2020 was a year of change. One of the biggest reforms was the Indian Government changing the National Policy on Education framed in 1986 34-years-ago with the New Education Policy 2020. The NEP is all set to make tremendous reforms in the Indian Education System and it has been approved by the union cabinet.
The NEP 2020 has been introduced at the right time as it’s in sync with the vision of creating a more innovative and creative workforce. When the NEP2020 was announced a couple of months back it raised many questions. Here are five major highlights of National Education Policy 2020.
Schooling age revised:
The mandatory schooling age has been changed to 3-18 years from the previous 6-14 years. The existing 10+2 twelve-year structure has been replaced with 5+3+3+4 structure which separates the age groups of 3-8, 8-11, 11-14, 14-18 years.

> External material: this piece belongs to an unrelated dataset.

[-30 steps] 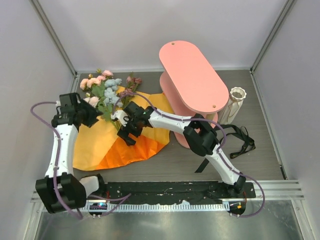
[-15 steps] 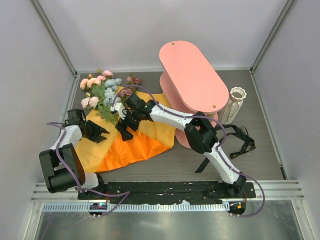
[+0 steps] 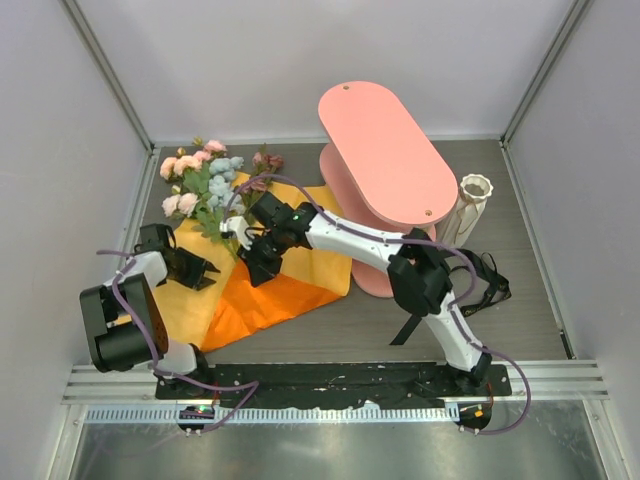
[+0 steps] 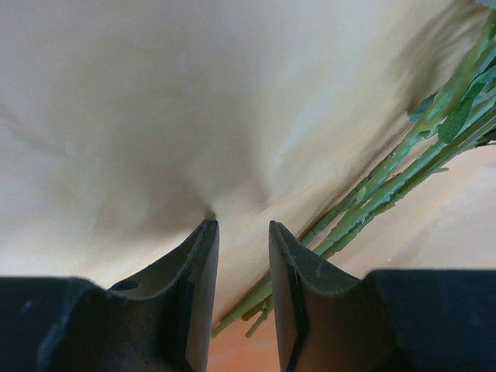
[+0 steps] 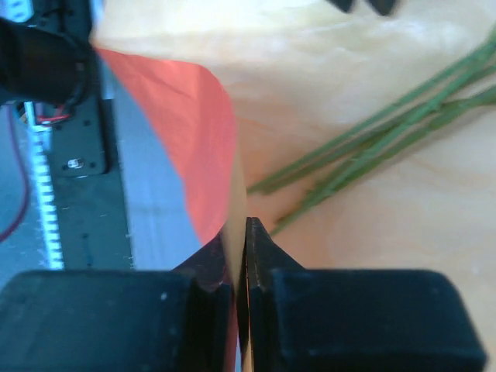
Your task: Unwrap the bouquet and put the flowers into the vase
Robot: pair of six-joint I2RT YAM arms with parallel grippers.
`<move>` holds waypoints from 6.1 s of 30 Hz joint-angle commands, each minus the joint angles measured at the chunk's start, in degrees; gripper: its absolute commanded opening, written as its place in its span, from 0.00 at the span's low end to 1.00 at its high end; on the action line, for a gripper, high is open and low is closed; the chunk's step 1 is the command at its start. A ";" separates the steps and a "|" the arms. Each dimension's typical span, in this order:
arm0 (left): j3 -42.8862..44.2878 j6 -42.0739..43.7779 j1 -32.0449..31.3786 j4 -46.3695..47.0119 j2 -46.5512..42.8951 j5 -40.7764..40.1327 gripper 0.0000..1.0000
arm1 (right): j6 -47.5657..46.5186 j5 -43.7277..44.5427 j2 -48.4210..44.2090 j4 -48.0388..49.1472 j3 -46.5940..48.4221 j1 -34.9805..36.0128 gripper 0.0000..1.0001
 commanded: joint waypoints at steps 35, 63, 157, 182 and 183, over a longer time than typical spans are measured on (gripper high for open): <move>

The medium of instruction is to be the mother tongue:
The policy states that though no language will be imposed on anyone, and it will stick to the three languages system, mother tongue as the medium of instruction is recommended even it is not made compulsory. This is done because scientific research proves that children learn and grasp quicker in their mother tongues. “Wherever possible, the medium of instruction until at least Grade 5, but preferably till Grade 8 and beyond, will be the home language, mother tongue, local language or the regional language. Thereafter, the home or local language shall continue to be taught as a language wherever possible. This will be followed by both public and private schools,” the policy states.

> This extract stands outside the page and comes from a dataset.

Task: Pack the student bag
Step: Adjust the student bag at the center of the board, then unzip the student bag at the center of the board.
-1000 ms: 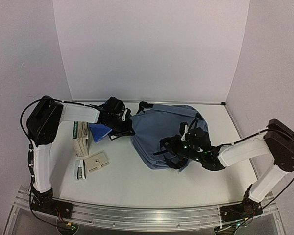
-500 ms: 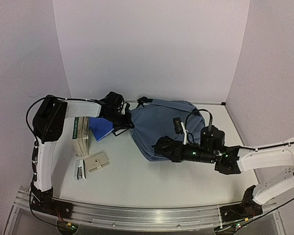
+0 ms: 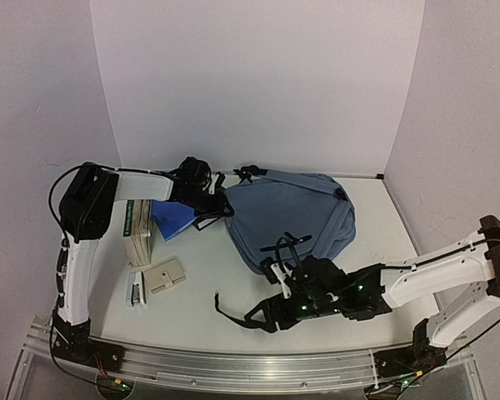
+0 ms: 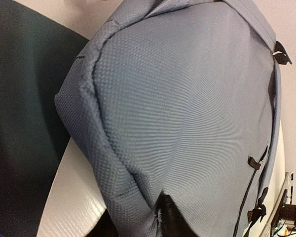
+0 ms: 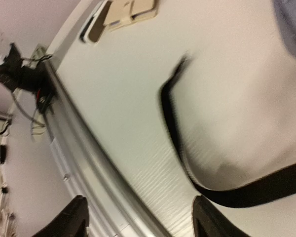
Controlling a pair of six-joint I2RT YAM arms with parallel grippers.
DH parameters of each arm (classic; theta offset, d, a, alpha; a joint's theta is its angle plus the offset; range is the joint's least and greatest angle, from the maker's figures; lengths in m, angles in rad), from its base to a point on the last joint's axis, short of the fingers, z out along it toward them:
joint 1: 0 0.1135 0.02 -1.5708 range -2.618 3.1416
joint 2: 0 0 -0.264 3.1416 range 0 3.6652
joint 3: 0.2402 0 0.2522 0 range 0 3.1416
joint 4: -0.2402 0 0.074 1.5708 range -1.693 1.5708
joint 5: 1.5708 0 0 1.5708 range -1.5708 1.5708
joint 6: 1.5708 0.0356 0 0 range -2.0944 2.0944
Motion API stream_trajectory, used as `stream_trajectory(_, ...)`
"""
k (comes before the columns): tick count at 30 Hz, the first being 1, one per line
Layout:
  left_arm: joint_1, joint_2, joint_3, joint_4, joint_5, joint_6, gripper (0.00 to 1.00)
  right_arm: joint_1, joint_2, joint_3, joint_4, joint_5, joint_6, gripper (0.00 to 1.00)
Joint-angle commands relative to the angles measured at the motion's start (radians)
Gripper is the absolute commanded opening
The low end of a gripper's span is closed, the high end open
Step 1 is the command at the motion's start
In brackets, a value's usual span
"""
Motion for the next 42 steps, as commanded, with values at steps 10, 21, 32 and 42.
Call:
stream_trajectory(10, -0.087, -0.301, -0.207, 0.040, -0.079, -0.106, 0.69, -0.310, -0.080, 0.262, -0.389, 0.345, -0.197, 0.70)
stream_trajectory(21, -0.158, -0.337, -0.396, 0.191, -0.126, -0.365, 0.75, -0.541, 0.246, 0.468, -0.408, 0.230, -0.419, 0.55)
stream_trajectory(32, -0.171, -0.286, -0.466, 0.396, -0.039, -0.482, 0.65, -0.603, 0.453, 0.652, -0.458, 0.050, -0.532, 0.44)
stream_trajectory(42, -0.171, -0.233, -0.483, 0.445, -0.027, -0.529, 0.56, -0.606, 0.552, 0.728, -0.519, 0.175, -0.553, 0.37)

A single body to overlook higher education:
All the rules and regulations, accreditation, standards, and norms for both private and public institutions except for medical and legal education are to be combined under one regulatory body. This is to be done by The Higher Education Commission of India (HECI). This move will give a state-wise mechanism and it will also grant autonomy to collages.
Separation between the streams will be minimised:
The rigid separation between the major streams of arts, science and commerce will be removed. Introducing a more interlaced working between the curricular and extra-curricular activities will ensure a more vocational learning experience. Instead of sticking to a particular stream and its narrowed subjects, students will now be able to choose subjects from across the streams. Vocational education including internships will start as early as grade 6 in school.
Introducing FYUP ensures no more drop-outs:
Four Year Undergraduate Programme (FYUP) gives students multiple exit options during the period of 3-4 years. If a student leaves after completing a year it’s mandatory for colleges/universities to issue a certificate. It should include their field, vocational and professional areas. Issuing a diploma after completion of two years, and a Bachelor’s degree after completing a three-year programme. And a digital Acclaimed Bank of Credit is to be set up by the government, to keep a tab on credits earned from different institutions to ensure seamless counting in the final degree earned.
This new and reformed education system has ensured a holistic approach to train and educate young minds. And this reform was long overdue!